MM: This is another step that unnecessarily complicates the program, and making wealthier beneficiaries pay more will not raise that much money. This is similar to the provision that requires individuals with incomes over $80,000 (families over $160,000) to pay more for Part B benefits—those that cover doctor services. If there’s a similar income cut-off, it will not affect that many people, since there are just not a large number of high-income seniors.

TL: Does this hasten privatization?

MM: It could if more people opt out of the system. For example, if we make the premiums high enough, some beneficiaries will go elsewhere for the insurance.

TL: Can you describe the Republicans’ budget proposals to turn Medicare into a voucher plan?

MM: The idea behind a voucher system is to give people a set amount per year with which to buy an insurance plan of their choosing—usually a private health plan. The premium would be adjusted for their health status to prevent sicker patients from having a harder time finding insurance. The only way to save money over time is to limit the increase in the voucher amount each year. But if health care continues to rise faster than the voucher amount, the individual must make up the difference between what the voucher buys and what a policy costs in the marketplace. Success depends on private plans holding down the growth of health care spending—something they have never been able to do.

TL: Is this a serious attempt at privatization?

MM: Supporters claim that limiting the amount of the voucher would cause plans to become serious about saving costs, and they would compete with each other to do the best job. At this point, this is a theoretical argument, not one based on any evidence. It’s the health care equivalent of the Hail Mary pass.

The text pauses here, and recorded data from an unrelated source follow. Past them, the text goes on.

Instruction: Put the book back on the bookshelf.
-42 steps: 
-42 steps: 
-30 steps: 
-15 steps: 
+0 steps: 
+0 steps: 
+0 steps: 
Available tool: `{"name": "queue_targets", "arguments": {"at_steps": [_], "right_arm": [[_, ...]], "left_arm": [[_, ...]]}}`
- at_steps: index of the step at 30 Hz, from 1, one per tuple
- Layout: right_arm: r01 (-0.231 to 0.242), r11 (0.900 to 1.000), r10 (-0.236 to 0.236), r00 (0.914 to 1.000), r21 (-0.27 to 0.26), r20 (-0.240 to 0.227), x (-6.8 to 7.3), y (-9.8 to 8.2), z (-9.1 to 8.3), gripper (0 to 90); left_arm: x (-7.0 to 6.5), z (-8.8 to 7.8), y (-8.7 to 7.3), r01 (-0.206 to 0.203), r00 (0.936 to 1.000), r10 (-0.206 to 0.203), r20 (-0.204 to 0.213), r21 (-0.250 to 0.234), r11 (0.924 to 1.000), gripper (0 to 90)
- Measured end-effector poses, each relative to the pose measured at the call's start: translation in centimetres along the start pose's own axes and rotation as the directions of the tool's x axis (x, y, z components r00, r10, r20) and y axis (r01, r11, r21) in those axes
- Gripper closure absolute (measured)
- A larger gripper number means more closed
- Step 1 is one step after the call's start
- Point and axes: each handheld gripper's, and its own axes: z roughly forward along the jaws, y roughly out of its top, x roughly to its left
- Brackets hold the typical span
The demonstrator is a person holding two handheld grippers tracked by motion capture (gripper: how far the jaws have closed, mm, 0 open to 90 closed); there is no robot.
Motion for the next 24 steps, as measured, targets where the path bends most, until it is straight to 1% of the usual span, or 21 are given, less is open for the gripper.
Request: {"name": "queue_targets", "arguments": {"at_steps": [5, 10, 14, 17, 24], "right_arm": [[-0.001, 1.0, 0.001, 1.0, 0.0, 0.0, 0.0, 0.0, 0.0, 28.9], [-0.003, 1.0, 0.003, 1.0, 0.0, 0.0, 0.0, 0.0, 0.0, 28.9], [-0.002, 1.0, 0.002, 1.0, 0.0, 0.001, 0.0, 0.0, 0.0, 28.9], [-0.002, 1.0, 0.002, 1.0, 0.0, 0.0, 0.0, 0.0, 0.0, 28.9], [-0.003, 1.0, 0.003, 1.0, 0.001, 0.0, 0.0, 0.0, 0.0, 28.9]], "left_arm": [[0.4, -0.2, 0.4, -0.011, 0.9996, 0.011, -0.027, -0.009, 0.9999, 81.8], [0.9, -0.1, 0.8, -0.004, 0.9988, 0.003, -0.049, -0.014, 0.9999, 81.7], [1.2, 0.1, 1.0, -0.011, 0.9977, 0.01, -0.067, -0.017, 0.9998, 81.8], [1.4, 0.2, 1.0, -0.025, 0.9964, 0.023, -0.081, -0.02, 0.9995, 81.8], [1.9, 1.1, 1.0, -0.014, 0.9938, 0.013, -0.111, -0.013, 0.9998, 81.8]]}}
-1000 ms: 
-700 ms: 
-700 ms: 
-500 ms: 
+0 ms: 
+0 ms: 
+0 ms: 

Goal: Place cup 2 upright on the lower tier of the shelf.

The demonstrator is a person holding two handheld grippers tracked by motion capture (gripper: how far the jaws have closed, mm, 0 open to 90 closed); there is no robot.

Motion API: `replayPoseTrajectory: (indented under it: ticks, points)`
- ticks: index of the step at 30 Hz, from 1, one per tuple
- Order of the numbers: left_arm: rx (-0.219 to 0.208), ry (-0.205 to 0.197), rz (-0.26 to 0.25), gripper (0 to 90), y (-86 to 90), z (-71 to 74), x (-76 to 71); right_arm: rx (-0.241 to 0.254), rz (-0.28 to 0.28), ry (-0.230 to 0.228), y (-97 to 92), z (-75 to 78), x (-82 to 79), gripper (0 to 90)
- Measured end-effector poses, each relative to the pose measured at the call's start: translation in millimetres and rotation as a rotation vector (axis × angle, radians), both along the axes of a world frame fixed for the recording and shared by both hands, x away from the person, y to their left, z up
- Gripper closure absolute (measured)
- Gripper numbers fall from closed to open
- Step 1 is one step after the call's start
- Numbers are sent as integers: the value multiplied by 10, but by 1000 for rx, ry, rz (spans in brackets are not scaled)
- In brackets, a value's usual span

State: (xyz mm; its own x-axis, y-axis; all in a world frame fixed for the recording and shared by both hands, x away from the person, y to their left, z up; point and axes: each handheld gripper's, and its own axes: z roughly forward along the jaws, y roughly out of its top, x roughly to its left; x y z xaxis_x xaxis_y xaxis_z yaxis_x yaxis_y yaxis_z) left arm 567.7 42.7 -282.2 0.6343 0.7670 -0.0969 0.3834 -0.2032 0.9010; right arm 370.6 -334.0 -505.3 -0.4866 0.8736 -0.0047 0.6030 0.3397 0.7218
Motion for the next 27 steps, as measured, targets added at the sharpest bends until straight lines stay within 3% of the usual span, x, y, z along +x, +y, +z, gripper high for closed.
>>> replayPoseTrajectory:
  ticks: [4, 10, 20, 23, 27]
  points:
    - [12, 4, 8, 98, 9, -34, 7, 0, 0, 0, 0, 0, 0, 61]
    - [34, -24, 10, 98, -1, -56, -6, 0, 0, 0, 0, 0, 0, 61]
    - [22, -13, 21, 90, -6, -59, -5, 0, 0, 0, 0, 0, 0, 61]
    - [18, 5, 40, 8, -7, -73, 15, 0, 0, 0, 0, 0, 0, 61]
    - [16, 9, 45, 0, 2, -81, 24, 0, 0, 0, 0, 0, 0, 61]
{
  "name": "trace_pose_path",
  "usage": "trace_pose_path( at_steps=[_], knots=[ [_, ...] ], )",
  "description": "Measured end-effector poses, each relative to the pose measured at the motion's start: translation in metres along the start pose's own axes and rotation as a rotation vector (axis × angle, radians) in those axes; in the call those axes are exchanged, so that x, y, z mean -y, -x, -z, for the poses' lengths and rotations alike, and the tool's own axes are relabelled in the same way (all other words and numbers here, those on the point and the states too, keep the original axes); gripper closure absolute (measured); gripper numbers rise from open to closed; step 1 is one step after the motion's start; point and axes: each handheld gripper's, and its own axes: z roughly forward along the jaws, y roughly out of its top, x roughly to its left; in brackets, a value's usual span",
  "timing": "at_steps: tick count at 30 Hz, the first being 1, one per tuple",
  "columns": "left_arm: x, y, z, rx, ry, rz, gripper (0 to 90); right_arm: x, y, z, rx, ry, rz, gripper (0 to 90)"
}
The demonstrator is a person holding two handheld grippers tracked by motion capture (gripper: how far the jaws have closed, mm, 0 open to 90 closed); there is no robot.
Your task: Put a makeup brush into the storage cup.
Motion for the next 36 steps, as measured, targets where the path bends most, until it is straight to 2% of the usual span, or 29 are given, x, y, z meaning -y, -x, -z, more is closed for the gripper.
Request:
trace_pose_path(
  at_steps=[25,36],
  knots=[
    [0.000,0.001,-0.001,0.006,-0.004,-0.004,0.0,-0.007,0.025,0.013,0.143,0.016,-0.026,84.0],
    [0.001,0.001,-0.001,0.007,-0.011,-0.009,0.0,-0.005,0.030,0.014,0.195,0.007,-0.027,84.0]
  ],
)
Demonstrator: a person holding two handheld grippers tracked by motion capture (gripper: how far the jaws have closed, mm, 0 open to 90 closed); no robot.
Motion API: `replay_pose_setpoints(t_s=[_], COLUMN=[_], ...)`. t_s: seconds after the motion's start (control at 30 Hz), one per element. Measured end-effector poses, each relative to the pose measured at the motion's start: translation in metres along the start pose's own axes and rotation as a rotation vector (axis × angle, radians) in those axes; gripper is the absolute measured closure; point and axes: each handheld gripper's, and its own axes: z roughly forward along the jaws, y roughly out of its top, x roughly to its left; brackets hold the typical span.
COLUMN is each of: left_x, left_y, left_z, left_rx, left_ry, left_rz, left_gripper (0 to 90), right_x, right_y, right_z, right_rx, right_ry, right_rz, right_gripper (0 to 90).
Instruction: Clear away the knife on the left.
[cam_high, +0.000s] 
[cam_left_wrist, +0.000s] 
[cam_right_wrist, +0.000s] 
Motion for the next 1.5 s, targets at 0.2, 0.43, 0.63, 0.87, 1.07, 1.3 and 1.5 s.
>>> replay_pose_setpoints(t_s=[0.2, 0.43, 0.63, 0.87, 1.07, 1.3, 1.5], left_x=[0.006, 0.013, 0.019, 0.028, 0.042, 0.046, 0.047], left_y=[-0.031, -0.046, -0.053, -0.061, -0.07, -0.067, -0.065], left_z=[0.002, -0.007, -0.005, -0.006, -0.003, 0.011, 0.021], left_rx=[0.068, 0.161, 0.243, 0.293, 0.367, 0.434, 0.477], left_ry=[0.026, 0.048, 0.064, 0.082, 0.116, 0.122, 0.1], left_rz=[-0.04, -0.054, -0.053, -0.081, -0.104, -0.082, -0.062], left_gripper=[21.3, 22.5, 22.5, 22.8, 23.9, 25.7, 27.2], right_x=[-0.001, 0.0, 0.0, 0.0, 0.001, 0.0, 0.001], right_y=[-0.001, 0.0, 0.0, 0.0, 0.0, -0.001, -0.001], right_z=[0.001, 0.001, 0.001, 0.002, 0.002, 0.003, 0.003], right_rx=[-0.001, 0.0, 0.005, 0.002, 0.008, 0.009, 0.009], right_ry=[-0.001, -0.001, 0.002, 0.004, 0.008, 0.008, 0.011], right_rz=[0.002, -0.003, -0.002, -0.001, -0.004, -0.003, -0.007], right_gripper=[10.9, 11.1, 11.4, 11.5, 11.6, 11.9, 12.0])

TL: What’s the most important story journalists can write now about Medicare?

MM: Reporters should look at the lessons of Medicare—both the good and the bad—and what health reformers can learn from them. They are instructive for crafting a health reform proposal.

TL: What are the pluses and minuses of letting people age fifty-five to sixty-four buy into Medicare?

MM: Letting them buy in at an earlier age would smooth their transition to Medicare. Because Medicare has to take all comers, people would no longer have to worry about preexisting conditions and being rejected by insurers in the individual market at an age when health conditions start to surface. But that creates other challenges. If all the healthy people continue to buy insurance from private plans and only turn to Medicare when they get sick, the costs to Medicare would be very high. This unlevel playing field would lead policy makers to tough choices: Should Medicare be subsidized to keep costs low? If so, who should pay for that? That could mean higher payroll taxes which many people believe are necessary. Others are vehemently opposed to higher taxes.

TL: How serious is Medicare’s so-called waste, fraud, and abuse problem?

MM: We know that there is fraud on the part of doctors and hospitals that game the system, and that should be aggressively handled. The issues of waste and abuse are more subtle. Was a particular treatment or test necessary, or was it wasted money? Sometimes we can judge that only after the fact. One person’s waste is another’s valued benefit. We need to know much more about what works and what doesn’t. This will require investment in research and communication, and it will take time to change the system. The public also needs to realize that refusing to insure certain tests and treatments that do not work is a good approach, not a bad one as some critics have charged.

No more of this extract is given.